Cornel West, Tavis Smiley playing poverty games
The funny thing about the much ballyhooed and ridiculed Tavis Smiley/Cornel West joint production poverty tour is how the tables are turned...
From Atlanta Post:
The funny thing about the much ballyhooed and ridiculed Tavis Smiley/Cornel West joint production poverty tour is how the tables are turned. In the tag team summer wrestling rift between Smiley/West and Sharpton/Joyner – which seemed more like salty long-nailed high school girls scratching it up over the basketball team captain that is President Obama – there were some very distinct class conflicts playing itself out.
Smiley and West were characterized as part of the “Ivory Tower” elite, that Black “Bougie” Jack-and-Jill-like crowd of pretentious and highly educated “middle-class” African Americans that had much to say about the struggle but had never really struggled; in the case of these two, they were bohemian intelligentsia accused of fighting the fight from the comfort of marbled institutions and never really being “on the street.”

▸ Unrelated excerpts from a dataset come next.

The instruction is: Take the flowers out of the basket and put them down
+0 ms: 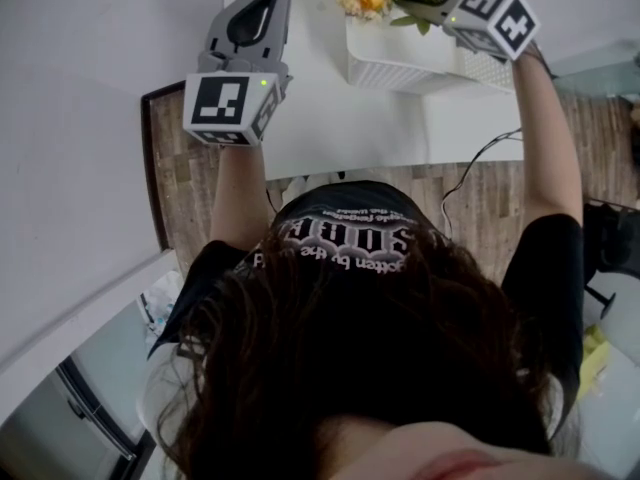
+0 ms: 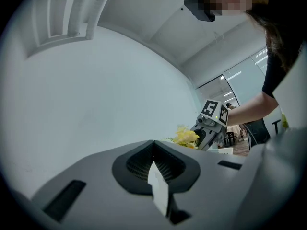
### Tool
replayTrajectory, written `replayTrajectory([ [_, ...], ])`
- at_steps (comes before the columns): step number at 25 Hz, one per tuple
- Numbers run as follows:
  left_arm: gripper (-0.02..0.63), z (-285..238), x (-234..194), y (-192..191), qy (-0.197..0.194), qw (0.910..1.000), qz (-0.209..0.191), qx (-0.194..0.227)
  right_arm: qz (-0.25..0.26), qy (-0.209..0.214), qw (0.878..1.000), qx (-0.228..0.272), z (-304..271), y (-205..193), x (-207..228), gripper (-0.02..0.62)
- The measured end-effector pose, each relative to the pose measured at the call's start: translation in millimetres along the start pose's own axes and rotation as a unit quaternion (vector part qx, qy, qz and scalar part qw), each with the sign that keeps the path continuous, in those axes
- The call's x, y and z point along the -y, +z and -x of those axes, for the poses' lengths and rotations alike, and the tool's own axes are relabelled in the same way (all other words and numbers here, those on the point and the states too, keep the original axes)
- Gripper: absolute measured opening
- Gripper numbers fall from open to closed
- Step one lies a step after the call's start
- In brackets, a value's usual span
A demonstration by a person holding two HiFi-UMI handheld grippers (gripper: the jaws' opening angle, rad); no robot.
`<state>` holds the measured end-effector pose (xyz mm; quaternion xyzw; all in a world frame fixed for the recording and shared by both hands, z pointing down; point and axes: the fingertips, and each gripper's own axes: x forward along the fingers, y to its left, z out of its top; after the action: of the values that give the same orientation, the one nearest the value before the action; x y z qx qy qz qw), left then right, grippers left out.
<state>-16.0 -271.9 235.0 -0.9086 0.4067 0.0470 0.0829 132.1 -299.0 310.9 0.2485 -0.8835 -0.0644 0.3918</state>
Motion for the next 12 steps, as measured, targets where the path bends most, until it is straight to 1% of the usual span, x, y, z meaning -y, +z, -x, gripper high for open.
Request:
replayTrajectory([
  [5,0.0,14.7,-10.5,0.4,0.018,0.9998,-0.002,-0.004,0.011,0.012,1.0,0.0,-9.5,13.0,-6.5,0.121],
  [12,0.0,26.6,-10.7,4.5,0.043,0.999,-0.009,-0.008,0.027,0.029,0.999,0.009,-14.2,20.6,-12.2,0.121],
])
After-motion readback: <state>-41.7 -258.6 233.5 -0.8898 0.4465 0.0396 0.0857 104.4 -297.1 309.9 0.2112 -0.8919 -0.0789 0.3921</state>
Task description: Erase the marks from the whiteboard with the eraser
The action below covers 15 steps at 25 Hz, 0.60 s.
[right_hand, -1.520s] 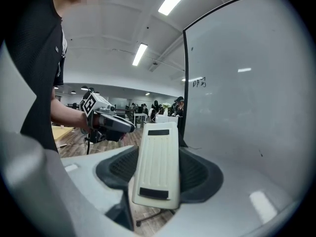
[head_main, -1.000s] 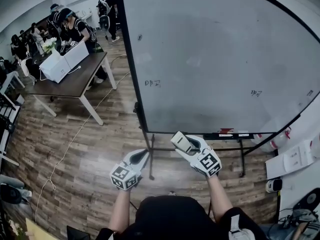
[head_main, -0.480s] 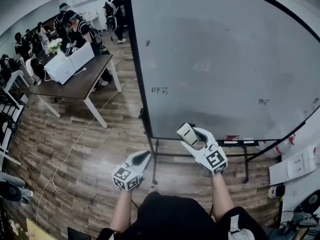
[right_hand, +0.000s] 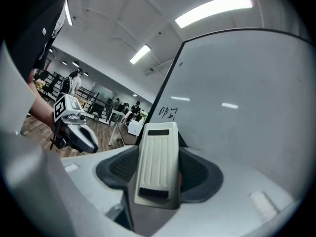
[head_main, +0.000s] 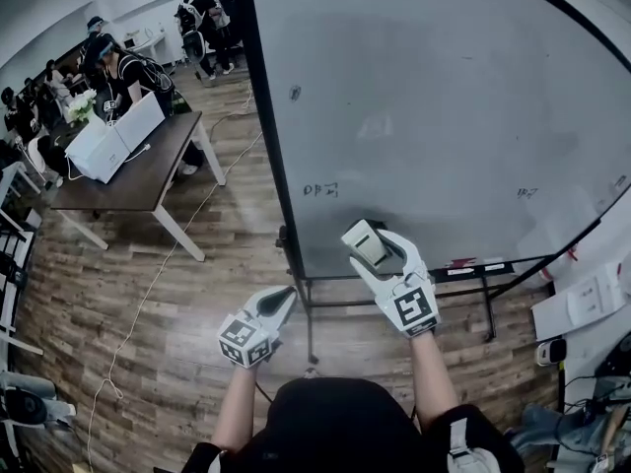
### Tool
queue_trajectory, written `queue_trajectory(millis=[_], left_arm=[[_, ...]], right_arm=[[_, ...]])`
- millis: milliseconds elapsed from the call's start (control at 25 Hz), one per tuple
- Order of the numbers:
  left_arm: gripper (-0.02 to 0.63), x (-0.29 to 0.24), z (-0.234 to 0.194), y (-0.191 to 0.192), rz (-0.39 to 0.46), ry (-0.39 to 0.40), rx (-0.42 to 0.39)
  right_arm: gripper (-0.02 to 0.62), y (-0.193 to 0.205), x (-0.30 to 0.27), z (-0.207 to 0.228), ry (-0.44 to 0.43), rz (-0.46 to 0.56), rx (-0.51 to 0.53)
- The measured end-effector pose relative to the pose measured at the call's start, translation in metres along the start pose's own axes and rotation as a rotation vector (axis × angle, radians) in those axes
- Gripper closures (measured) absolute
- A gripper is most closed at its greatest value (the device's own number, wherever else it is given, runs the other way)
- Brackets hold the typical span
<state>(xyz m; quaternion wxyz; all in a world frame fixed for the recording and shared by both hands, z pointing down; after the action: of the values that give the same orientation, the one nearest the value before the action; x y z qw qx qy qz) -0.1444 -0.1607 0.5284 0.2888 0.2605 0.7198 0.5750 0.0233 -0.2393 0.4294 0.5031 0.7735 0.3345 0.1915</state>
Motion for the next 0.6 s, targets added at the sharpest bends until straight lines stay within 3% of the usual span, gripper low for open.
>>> queue_trajectory(millis=[240,600], left_arm=[[0.573,0.003,-0.023,0.003,-0.020,0.077,-0.006],[0.574,-0.007,-0.049,0.004,-0.046,0.152,-0.026]], right_arm=[[0.337,-0.041,-0.028,0.001,0.113,0.024,0.126],[0.339,-0.055,-0.045,0.007,0.207,0.055,0.134]])
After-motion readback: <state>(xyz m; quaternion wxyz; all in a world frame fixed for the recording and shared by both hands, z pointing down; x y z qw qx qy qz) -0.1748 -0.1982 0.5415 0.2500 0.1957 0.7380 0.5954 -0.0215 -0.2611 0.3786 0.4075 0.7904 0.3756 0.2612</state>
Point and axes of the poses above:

Sharpton – with Joyner and then others like Steve Harvey now joining in for fun and ad revenue – represented that “street cred” that Smiley and West never had, highly stylized, sophisticated and very loud “ghetto” activism that spoke to the everyday worries and hardships of the “working class.” If something goes down or pops off “in the community” in any location that is Black USA, you’d find Sharpton replete with entourage, banner signs, megaphone and trademark perm.
For the most part, the distinctions are stylistic (and somewhat demeaning) more than philosophical. Lecture halls versus talk show radio, essentially. Soft versus hard. One “N.I.C.” versus the other “N.I.C.” Mainstream versus fringe. You see where this is headed.
Now, with the Smiley/West co-produced poverty tour, we find an unusual and somewhat silly reversal of roles. The reasons for both men embarking on this multi-city tour are varied and complex. Both need a way to reconnect and remain relevant as they are sensing a loss of audience share; a quarter of the professional, middle-class black population has evaporated with recession, therefore cutting into their earnings of everything from book sales to speaking engagements. Hence, it’s time to find new audience and, possibly, reach out to the old now relegated to poverty and unemployment benefits (or just ran out). Hit the streets, so to speak. In the process, both might discover the “street cred” they either lost or just didn’t know.